A nimesulida, conhecida por tratar dor, febre e inflamação, se destaca como um dos anti-inflamatórios mais populares no Brasil. Mas, em outros países, sua história é bem diferente: enquanto aqui o medicamento ocupa a terceira posição entre os mais vendidos, atrás apenas de losartana e metformina, nos Estados Unidos e em parte da Europa, ele foi retirado do mercado devido ao risco de sérios efeitos colaterais.
A popularidade do medicamento, que faturou mais de R$ 891 milhões em 2024, contrasta com a proibição em lugares como Estados Unidos, Canadá, Japão, Espanha e Irlanda. Mas, afinal, por que a nimesulida é tão bem aceita em alguns países e proibida em outros?
Segundo a farmacêutica bioquímica Laura Marise, doutora em Biociências e Biotecnologia, a nimesulida pertence ao grupo dos anti-inflamatórios não esteroidais (AINEs), que reduzem a produção de substâncias responsáveis por inflamação, dor e febre. O medicamento age bloqueando a enzima ciclooxigenase (COX), o que inibe a formação de prostaglandinas, compostos que contribuem para a inflamação.
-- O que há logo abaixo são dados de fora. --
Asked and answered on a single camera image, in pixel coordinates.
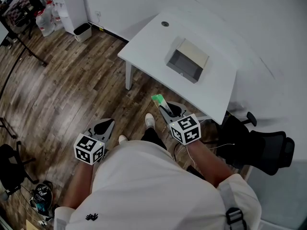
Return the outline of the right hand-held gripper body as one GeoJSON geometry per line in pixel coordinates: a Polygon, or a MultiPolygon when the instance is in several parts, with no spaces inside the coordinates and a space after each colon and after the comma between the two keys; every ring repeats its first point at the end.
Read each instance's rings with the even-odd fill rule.
{"type": "Polygon", "coordinates": [[[171,136],[182,145],[187,145],[201,138],[201,126],[195,114],[187,111],[181,116],[169,118],[171,136]]]}

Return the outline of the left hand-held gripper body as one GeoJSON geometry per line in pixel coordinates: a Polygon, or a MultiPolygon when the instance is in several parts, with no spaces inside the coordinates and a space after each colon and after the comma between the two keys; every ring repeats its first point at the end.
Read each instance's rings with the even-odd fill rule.
{"type": "Polygon", "coordinates": [[[73,145],[75,158],[89,165],[99,162],[106,155],[106,133],[89,129],[80,133],[73,145]]]}

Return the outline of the grey metal box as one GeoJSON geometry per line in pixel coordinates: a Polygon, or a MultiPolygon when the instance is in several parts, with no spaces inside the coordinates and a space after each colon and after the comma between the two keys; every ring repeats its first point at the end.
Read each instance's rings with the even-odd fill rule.
{"type": "Polygon", "coordinates": [[[182,77],[197,83],[209,55],[186,38],[176,37],[165,57],[165,64],[182,77]]]}

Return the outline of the person's left forearm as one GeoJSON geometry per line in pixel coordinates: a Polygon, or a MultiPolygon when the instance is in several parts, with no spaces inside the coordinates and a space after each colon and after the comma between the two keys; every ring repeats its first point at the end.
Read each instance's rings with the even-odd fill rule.
{"type": "Polygon", "coordinates": [[[77,209],[90,195],[94,166],[80,162],[75,170],[62,205],[77,209]]]}

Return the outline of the person's right forearm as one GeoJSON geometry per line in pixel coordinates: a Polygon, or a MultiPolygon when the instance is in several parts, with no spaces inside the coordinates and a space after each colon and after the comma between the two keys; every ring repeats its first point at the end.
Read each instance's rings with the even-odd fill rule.
{"type": "Polygon", "coordinates": [[[205,180],[211,183],[215,188],[234,174],[227,164],[199,140],[188,144],[187,149],[205,180]]]}

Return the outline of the person's right white shoe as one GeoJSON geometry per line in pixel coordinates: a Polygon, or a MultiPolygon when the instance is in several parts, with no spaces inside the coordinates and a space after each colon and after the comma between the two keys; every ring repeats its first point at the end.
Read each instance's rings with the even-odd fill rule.
{"type": "Polygon", "coordinates": [[[151,113],[147,113],[145,116],[145,124],[146,124],[146,128],[153,128],[155,129],[155,119],[154,116],[151,113]]]}

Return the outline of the person's black trousers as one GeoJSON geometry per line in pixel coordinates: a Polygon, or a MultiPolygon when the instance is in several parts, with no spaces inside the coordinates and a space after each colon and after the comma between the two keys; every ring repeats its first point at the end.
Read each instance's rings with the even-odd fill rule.
{"type": "Polygon", "coordinates": [[[146,129],[146,131],[145,131],[143,137],[141,138],[141,140],[154,143],[154,144],[164,148],[165,150],[167,150],[165,144],[159,138],[157,132],[155,131],[155,129],[153,127],[149,127],[149,128],[146,129]]]}

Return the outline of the black white headset device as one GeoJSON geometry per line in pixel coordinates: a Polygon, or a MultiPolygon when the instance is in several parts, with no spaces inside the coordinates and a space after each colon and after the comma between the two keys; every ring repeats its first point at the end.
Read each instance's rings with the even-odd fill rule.
{"type": "Polygon", "coordinates": [[[34,190],[31,191],[30,198],[31,207],[38,212],[38,214],[46,217],[51,217],[51,206],[53,201],[52,194],[53,184],[50,181],[39,183],[34,190]]]}

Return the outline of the white table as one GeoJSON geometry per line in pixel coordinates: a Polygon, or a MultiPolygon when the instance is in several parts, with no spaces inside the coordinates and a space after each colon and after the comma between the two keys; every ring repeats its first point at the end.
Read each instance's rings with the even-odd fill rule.
{"type": "Polygon", "coordinates": [[[143,71],[198,108],[216,123],[223,122],[236,78],[234,44],[212,22],[179,10],[153,18],[119,52],[126,61],[126,88],[131,87],[132,67],[143,71]],[[189,40],[209,55],[197,83],[192,83],[165,64],[176,37],[189,40]]]}

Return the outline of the black swivel chair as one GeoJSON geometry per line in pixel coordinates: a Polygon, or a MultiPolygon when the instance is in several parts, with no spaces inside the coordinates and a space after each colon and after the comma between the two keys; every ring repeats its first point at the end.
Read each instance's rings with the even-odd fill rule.
{"type": "Polygon", "coordinates": [[[19,153],[21,141],[16,142],[16,149],[8,144],[0,147],[0,182],[4,191],[0,193],[0,201],[7,201],[9,196],[21,189],[21,184],[27,178],[32,184],[37,184],[38,179],[33,180],[25,170],[25,165],[36,161],[31,158],[22,161],[19,153]]]}

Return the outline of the black mesh office chair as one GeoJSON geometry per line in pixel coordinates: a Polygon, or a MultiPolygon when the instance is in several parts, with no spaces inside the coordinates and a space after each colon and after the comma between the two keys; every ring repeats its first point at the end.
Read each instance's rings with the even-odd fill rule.
{"type": "Polygon", "coordinates": [[[280,168],[290,167],[295,149],[294,141],[283,131],[249,131],[246,127],[249,123],[257,125],[251,112],[247,112],[247,119],[244,121],[229,115],[222,125],[216,125],[218,139],[204,144],[216,144],[216,155],[237,169],[250,165],[272,176],[280,168]]]}

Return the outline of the white trash bin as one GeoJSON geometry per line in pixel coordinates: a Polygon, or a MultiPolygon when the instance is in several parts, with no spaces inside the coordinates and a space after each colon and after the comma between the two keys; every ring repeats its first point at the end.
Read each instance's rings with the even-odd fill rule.
{"type": "Polygon", "coordinates": [[[76,28],[73,33],[76,41],[83,43],[92,36],[92,27],[89,23],[84,23],[76,28]]]}

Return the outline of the clear water jug red label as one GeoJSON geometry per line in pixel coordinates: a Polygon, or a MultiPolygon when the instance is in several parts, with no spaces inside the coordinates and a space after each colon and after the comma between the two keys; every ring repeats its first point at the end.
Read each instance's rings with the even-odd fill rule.
{"type": "Polygon", "coordinates": [[[55,24],[55,31],[58,31],[61,28],[63,28],[63,23],[62,23],[62,20],[59,16],[59,13],[57,11],[55,4],[52,4],[51,13],[52,13],[52,18],[53,18],[53,21],[54,21],[54,24],[55,24]]]}
{"type": "Polygon", "coordinates": [[[43,37],[47,37],[53,33],[55,25],[52,20],[52,15],[46,9],[43,9],[37,13],[35,18],[36,25],[40,29],[43,37]]]}

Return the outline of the white water dispenser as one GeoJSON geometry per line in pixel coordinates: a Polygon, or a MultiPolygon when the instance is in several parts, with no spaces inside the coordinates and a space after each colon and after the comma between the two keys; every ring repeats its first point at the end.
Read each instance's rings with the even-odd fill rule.
{"type": "Polygon", "coordinates": [[[65,30],[74,34],[74,30],[88,22],[84,0],[53,0],[65,30]]]}

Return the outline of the checkered cloth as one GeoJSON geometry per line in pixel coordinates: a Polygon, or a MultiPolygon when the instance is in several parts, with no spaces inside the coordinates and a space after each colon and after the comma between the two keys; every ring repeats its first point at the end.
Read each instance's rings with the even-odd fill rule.
{"type": "Polygon", "coordinates": [[[30,0],[12,0],[3,16],[14,24],[16,19],[22,14],[22,9],[29,5],[30,0]]]}
Graças a essa ação tripla — anti-inflamatória, analgésica e antipirética — a nimesulida é indicada para uma ampla gama de condições no Brasil. No entanto, em outros países onde ainda é aprovada, seu uso é mais restrito e direcionado a casos específicos de dor aguda e cólica menstrual, e apenas quando outros tratamentos não funcionam.
Embora seja eficaz no alívio de sintomas, especialistas alertam que o uso prolongado ou excessivo da nimesulida pode trazer riscos para o fígado, estômago, rins e coração.
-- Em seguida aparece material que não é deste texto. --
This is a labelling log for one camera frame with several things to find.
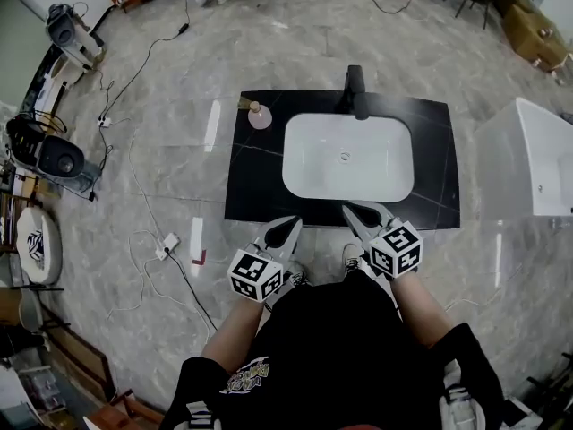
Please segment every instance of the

O hepatologista Raymundo Paraná ressalta que há um exagero no uso de anti-inflamatórios no Brasil. "Muitos pacientes os utilizam de forma contínua, mesmo quando outros analgésicos mais simples e seguros poderiam resolver o problema", explica.
A prostaglandina, inibida pelos anti-inflamatórios, tem uma função protetora no organismo, especialmente no estômago. Sem ela, aumenta o risco de gastrite, úlceras e até hemorragias. Além disso, o uso prolongado pode causar danos no fígado, especialmente após 15 dias de tratamento, com alguns casos de complicações hepáticas surgindo já nos primeiros dias de uso.
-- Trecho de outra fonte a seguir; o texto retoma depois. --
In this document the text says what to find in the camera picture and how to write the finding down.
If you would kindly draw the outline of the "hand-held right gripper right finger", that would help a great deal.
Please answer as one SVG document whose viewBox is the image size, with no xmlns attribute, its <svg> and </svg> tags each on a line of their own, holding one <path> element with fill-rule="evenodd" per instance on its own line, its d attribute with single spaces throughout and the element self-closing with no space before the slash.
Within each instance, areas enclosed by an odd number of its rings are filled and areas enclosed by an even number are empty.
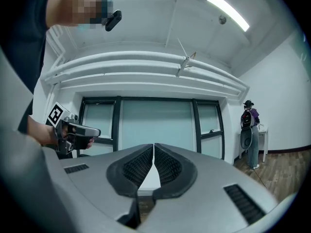
<svg viewBox="0 0 311 233">
<path fill-rule="evenodd" d="M 156 143 L 155 166 L 170 178 L 154 191 L 142 233 L 235 233 L 277 206 L 264 186 L 215 157 Z"/>
</svg>

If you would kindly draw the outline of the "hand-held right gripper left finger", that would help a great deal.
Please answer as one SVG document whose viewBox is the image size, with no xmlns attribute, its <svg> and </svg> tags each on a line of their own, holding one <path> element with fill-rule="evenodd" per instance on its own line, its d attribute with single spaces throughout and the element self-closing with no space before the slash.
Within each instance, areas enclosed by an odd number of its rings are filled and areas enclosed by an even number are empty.
<svg viewBox="0 0 311 233">
<path fill-rule="evenodd" d="M 43 148 L 58 196 L 75 229 L 137 229 L 138 188 L 153 164 L 153 145 L 60 160 Z"/>
</svg>

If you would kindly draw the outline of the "person's left hand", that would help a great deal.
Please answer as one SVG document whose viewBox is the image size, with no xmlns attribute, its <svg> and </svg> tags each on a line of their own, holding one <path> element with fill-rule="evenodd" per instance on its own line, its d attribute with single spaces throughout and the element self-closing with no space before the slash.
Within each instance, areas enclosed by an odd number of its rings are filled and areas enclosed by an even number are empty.
<svg viewBox="0 0 311 233">
<path fill-rule="evenodd" d="M 92 147 L 94 143 L 93 137 L 78 136 L 77 128 L 72 125 L 65 125 L 62 128 L 62 137 L 73 144 L 74 150 L 85 150 Z"/>
</svg>

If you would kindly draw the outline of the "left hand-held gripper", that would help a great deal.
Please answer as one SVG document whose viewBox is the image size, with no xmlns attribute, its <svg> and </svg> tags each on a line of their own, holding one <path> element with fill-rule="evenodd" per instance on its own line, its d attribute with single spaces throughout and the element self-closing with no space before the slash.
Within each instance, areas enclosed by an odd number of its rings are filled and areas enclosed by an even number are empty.
<svg viewBox="0 0 311 233">
<path fill-rule="evenodd" d="M 62 128 L 65 125 L 72 125 L 77 136 L 99 137 L 101 135 L 101 130 L 81 125 L 78 116 L 71 113 L 58 102 L 54 104 L 49 112 L 47 121 L 54 127 L 54 134 L 57 138 L 54 150 L 60 155 L 68 155 L 74 150 L 73 144 L 62 137 Z"/>
</svg>
Paraná faz parte de um grupo de pesquisadores que analisa lesões hepáticas induzidas por medicamentos na América Latina. Em uma análise de casos registrados na última década, a nimesulida foi apontada como uma das substâncias que mais causam complicações no fígado.
Entre os efeitos colaterais mais comuns (ocorrendo em mais de 10% dos casos) estão diarreia, náusea e vômito. Já as reações menos frequentes incluem gastrite, tontura, coceira e aumento da pressão arterial. Em casos raros, o uso pode levar a problemas mais graves, como anemia, hemorragia e dermatite.
A decisão de retirar a nimesulida de circulação em países como Irlanda foi motivada por casos de insuficiência hepática grave. Entre 1995 e 2007, o Conselho Irlandês de Medicamentos registrou 53 episódios de lesões hepáticas relacionadas ao uso do medicamento, o que levou à suspensão imediata da venda.
Após essa decisão, a Agência Europeia de Medicamentos (EMA) realizou uma investigação mais ampla e concluiu que os benefícios da nimesulida superam os riscos — mas restringiu seu uso a situações específicas. Hoje, na União Europeia, o remédio só é indicado para dor aguda e dismenorreia, como segunda opção terapêutica.
A farmacêutica Laura Marise explica que fatores genéticos podem influenciar a resposta ao medicamento. "Algumas pessoas têm um perfil genético que favorece a toxicidade, enquanto outras respondem melhor ao tratamento", observa. Isso pode justificar por que a nimesulida é mais segura em alguns contextos populacionais.
Mesmo assim, especialistas como Raymundo Paraná defendem uma revisão das regras de prescrição e venda desse medicamento no Brasil. "É necessário limitar a venda a caixas menores e exigir receita médica para evitar o uso indiscriminado", sugere o médico, acrescentando a importância de programas de educação para médicos e pacientes.
A recomendação dos especialistas é clara: a nimesulida deve ser usada apenas sob orientação médica e pelo menor tempo possível. O uso prolongado ou repetido aumenta o risco de complicações graves.
Se você precisa tomar um anti-inflamatório, converse com seu médico para avaliar as opções mais seguras e nunca combine medicamentos sem orientação. Além disso, evite consumir álcool durante o uso da nimesulida para não sobrecarregar ainda mais o fígado.
O alerta final é o de sempre observar o próprio corpo. "Se a dor for recorrente ou persistente, vale investigar a causa em vez de apenas aliviar os sintomas com medicação", conclui Marise.